### [Task material]
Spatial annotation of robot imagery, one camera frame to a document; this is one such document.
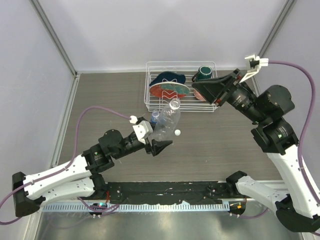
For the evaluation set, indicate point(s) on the dark green mug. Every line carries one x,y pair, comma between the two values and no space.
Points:
204,72

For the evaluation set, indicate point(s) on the red teal plate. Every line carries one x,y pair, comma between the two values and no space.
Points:
169,90

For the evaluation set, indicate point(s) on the dark blue plate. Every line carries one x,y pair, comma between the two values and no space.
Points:
168,76

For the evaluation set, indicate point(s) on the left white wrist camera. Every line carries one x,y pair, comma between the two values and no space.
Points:
141,127

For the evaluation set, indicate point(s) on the white bottle cap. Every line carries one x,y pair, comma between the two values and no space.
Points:
177,132

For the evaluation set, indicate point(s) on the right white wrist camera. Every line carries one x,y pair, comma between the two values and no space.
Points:
253,65

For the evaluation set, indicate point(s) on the blue labelled plastic bottle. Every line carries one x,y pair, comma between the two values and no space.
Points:
154,116

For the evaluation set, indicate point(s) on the pink patterned bowl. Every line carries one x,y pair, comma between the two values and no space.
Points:
199,95

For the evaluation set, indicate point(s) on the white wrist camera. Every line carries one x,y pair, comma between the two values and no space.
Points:
253,65
141,127

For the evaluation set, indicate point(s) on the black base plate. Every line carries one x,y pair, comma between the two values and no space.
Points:
166,193

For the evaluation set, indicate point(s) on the slotted cable duct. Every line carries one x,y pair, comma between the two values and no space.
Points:
60,207

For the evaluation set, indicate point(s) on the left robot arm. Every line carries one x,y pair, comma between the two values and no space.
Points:
81,176

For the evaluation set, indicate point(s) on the white wire dish rack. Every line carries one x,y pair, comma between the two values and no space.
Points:
189,68

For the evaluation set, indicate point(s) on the clear unlabelled plastic bottle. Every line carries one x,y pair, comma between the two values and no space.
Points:
167,121

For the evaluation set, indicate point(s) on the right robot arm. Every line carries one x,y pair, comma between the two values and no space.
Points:
296,209

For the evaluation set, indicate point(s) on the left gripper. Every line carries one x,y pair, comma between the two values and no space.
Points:
157,146

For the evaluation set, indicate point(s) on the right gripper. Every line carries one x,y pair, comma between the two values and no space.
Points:
219,88

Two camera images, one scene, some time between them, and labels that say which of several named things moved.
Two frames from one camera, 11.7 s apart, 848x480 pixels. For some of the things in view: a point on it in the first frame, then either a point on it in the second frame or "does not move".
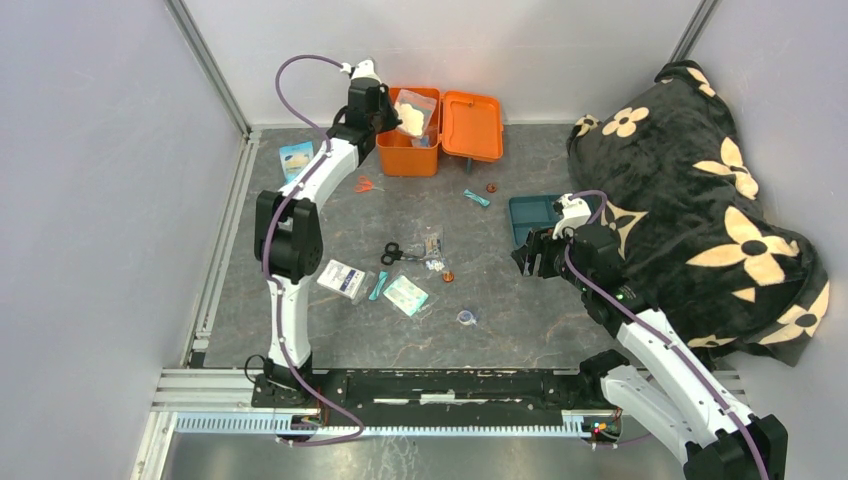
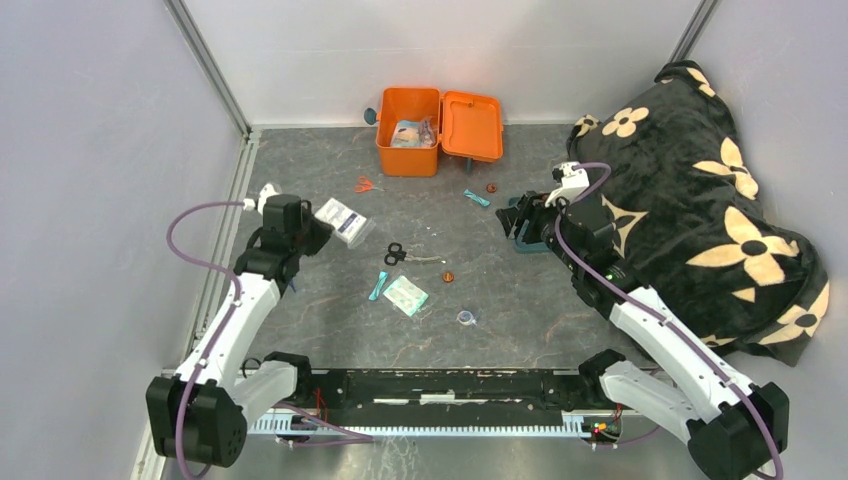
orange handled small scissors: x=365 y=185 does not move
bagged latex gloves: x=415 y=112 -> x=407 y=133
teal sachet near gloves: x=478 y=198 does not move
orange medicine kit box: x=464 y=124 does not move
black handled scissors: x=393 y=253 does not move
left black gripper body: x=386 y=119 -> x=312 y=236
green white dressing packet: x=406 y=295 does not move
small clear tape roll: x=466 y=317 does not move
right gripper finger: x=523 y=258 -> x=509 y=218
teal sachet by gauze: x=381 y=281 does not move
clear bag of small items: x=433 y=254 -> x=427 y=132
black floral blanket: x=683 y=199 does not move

### [Instructions to follow]
Run a filter over the data above and keep each line that contains the word "small".

### [Output for this task]
orange handled small scissors: x=365 y=185 does not move
small clear tape roll: x=466 y=317 does not move
clear bag of small items: x=433 y=254 -> x=427 y=132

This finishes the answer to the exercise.